Sebaiknya dia dibangunkan. Jikalau menunggu sampai dia terbangun, pastilah dia
akan marah, karena dia sangat takut kalau terlambat sembahyang karena itu bagi
dia merupakan tugas agama kepada para dewa." Lalu dibangunnyalah si suami:
"Hai
tuanku Maha Brahmana, bangunlah tuanku! Sekarang waktu telah senja tuanku,
waktu untuk mengerjakan tugas agama. Bunga telah tersedia serta bau-bauan dan
padi."
Demikianlah
katanya sambil mengusap wajah si suami. Kemudian bangunlah Jaratkaru. Cahaya
kemarahan memancar pada matanya dan memerah mukanya karena marah besarnya.
Katanya:
"Cih!
Engkau naga perempuan yang sangat jahat, engkau sebagai istri menghinaku. sengkau sampai hati menggagu tidurku.

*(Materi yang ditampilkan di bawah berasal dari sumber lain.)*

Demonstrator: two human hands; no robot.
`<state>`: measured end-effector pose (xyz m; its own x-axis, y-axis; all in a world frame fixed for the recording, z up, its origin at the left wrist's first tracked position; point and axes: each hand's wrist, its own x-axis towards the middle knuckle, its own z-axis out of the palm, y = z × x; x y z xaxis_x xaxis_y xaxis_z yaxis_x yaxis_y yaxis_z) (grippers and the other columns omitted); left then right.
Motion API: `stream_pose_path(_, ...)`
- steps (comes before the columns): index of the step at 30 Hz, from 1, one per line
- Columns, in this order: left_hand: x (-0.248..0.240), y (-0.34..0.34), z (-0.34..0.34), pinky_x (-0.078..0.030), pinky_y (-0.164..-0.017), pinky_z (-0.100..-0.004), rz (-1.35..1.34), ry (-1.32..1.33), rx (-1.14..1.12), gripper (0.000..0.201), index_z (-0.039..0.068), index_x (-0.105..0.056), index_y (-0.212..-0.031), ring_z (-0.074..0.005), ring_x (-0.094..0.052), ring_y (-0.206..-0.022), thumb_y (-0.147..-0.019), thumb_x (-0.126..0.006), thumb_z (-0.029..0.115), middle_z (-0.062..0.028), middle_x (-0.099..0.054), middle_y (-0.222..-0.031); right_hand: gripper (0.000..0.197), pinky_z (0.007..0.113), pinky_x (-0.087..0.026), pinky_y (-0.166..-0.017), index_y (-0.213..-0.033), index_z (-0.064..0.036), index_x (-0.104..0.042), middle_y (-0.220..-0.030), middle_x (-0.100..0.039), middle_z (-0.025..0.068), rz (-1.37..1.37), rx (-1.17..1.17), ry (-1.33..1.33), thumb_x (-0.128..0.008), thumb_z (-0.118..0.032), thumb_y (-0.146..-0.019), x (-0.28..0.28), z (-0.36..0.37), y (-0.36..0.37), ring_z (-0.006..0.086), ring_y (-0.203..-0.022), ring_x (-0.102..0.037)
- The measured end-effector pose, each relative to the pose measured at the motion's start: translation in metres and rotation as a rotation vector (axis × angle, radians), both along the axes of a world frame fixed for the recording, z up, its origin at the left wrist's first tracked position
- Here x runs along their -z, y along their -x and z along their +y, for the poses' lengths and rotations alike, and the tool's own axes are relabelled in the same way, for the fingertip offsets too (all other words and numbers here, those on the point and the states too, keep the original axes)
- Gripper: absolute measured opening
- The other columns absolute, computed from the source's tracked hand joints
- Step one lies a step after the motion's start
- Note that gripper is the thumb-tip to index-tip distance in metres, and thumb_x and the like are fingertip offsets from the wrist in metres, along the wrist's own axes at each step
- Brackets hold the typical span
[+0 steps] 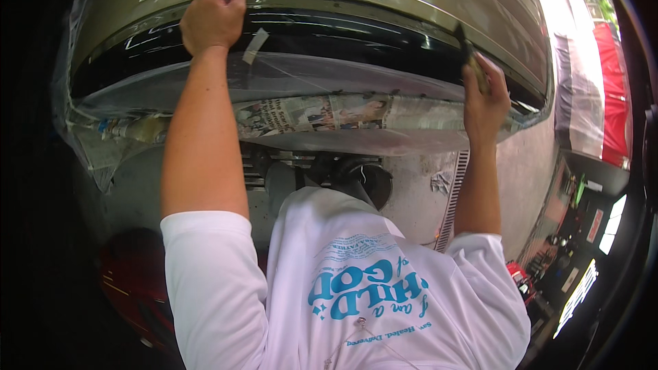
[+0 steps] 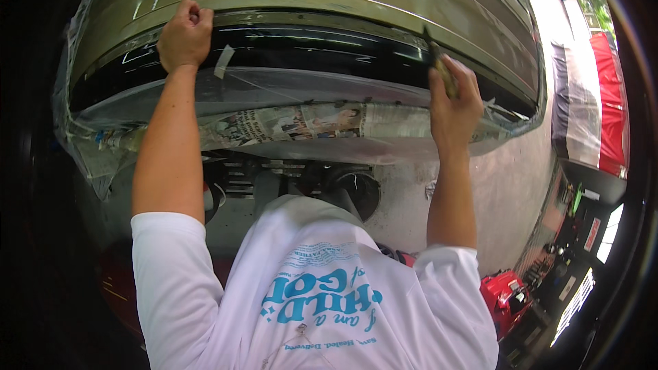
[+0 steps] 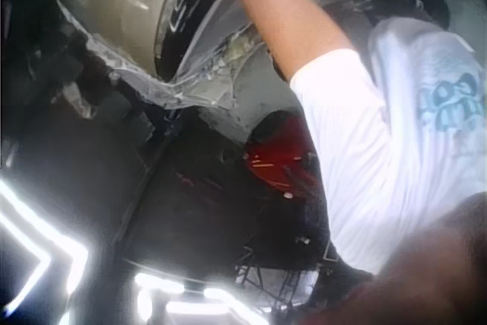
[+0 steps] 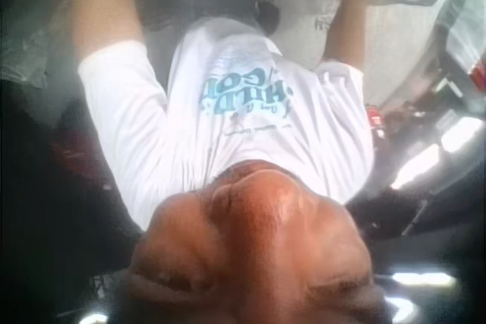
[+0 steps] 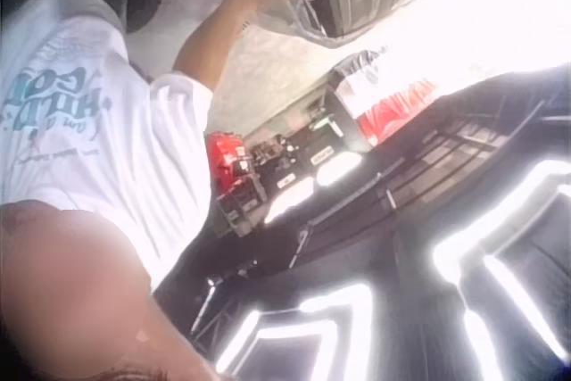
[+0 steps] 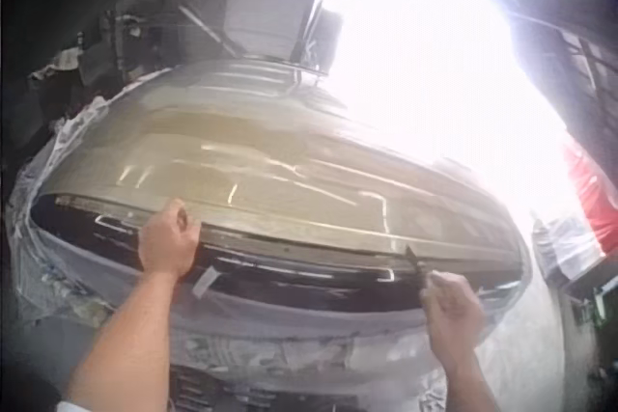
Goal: The person applies a dark liquid to the edge of a car hood using a small brush. They repeatedly dip the brush into a container and carefully paint along the seam where the hood meets the windshield, working methodically across the length of the hood.
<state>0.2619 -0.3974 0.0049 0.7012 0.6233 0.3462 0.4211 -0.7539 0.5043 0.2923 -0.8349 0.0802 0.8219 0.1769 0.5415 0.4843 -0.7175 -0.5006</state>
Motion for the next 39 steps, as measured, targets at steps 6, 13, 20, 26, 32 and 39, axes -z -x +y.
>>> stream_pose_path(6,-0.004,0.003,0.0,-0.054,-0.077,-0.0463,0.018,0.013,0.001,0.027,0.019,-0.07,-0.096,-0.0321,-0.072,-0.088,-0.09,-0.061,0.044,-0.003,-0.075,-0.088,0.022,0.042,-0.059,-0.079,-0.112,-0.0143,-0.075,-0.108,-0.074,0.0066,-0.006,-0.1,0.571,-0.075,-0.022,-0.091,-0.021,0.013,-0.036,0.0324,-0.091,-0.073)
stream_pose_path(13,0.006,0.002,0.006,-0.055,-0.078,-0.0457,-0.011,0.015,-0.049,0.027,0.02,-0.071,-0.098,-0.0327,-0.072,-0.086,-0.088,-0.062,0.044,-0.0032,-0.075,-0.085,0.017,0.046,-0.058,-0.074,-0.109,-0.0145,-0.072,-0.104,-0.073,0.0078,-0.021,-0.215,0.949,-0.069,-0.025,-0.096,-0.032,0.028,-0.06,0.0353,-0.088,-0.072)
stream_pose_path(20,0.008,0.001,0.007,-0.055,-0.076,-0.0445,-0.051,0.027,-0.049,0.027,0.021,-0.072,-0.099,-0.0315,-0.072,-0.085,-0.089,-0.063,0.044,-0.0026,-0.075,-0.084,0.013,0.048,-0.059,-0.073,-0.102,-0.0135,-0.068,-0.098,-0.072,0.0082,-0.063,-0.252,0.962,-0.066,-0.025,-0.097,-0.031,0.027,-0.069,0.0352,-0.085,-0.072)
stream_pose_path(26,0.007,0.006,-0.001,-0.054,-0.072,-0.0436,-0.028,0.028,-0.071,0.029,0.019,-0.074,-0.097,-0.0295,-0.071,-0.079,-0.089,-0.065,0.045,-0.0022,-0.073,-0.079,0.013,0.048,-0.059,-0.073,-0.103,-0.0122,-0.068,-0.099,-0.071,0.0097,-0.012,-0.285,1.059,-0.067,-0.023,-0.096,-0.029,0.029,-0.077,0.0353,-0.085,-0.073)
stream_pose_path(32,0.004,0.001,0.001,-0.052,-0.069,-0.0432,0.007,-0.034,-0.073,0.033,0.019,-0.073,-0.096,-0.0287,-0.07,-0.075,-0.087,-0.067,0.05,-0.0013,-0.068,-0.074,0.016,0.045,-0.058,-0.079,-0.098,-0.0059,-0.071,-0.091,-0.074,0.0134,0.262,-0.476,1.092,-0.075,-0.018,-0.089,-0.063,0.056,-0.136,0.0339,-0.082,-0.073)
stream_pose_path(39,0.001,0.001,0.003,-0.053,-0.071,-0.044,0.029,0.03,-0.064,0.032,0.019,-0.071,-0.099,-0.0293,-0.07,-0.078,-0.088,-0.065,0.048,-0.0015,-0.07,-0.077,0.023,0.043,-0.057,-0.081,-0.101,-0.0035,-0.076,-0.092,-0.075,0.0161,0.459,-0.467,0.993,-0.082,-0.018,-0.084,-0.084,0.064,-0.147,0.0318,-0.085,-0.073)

Tidak layak lagi tingkah lakumu sebagai istri. Oleh karena itu akan
kutinggalkan engkau sekarang ini."
Teks 6
Demikianlah
sudah dia kemudian meninggalkan si istri. Ikutlah si naga perempuan, dan lari
memeluk si suami:
"Hai
tuanku, maafkan hamba tuanku! Bukan maksud hati menghina, jika hamba
membangunkan tuanku. Hamba hanya mengingatkan sembahyangmu tiap senja. Salahkah
itu, sehingga aku menyembah tuanku. Seyogyanyalah engkau kembali ... tuan yang
terhormat. Jika hamba telah beranak, di mana anak itu akan menghapuskan korban
ular bagi saudara-saudaraku, maka tuanku dapat membuat tapa lagi."
Demikianlah
kata si naga perempuan meminta belas kasih. Jaratkaru menjawab: "Alangkah
pantas sikap si naga perempuan. Engkau mengingatkan hamba untuk memuja dewa
ketika senja tiba. Tetapi hal itu tidak dapat mengubah kataku untuk
meninggalkan engkau. Aku tidak akan tersesat. Itu kehendakku. Janganlah engkau
kuatir. Asti, itulah (nama) anak itu. Anak itu akan menolong engkau kelak dari
korban ular. Tenangkanlah hatimu".
Kemudian
pergilah Jaratkaru. Dia tidak dapat ditahan. Si naga perempuan memberitahukan
kepada Basuki akan kepergian si suami. Dia memberitahukan semua ucapan
Jaratkaru dan memberitahukan bahwa perutnya ada isinya. Bersuka citalah Basuki
mendengar itu semua. Setelah beberapa lama, lahirlah anak laki-laki dengan
tubuh sempurna. Dinamailah anak itu Astika, karena si bapak mengucapkan
"asti".
Dipeliharalah
dia oleh Basuki, dididik serta diasuh menurut segala apa yang diharuskan bagi
brahmana, dirawat dan diberi kalung brahmana. Dengan lahirnya Astika, maka
arwah yang menggantung di ujung bambu itu melesat pulang pe Pitraloka,
menikmati pahala tapanya, yaitu tapa yang luar biasa. Patuhlah Astika, sehingga
dapat membaca Weda. Diijinkannyalah dia untuk mempelajari segala sastra,
mengikuti ajaran Bhrgu. Demikianlah cerita tentang Astika. Dia adalah orang
yang membuat naga Taksaka terhindar dari korban ular maharaja Janamejaya.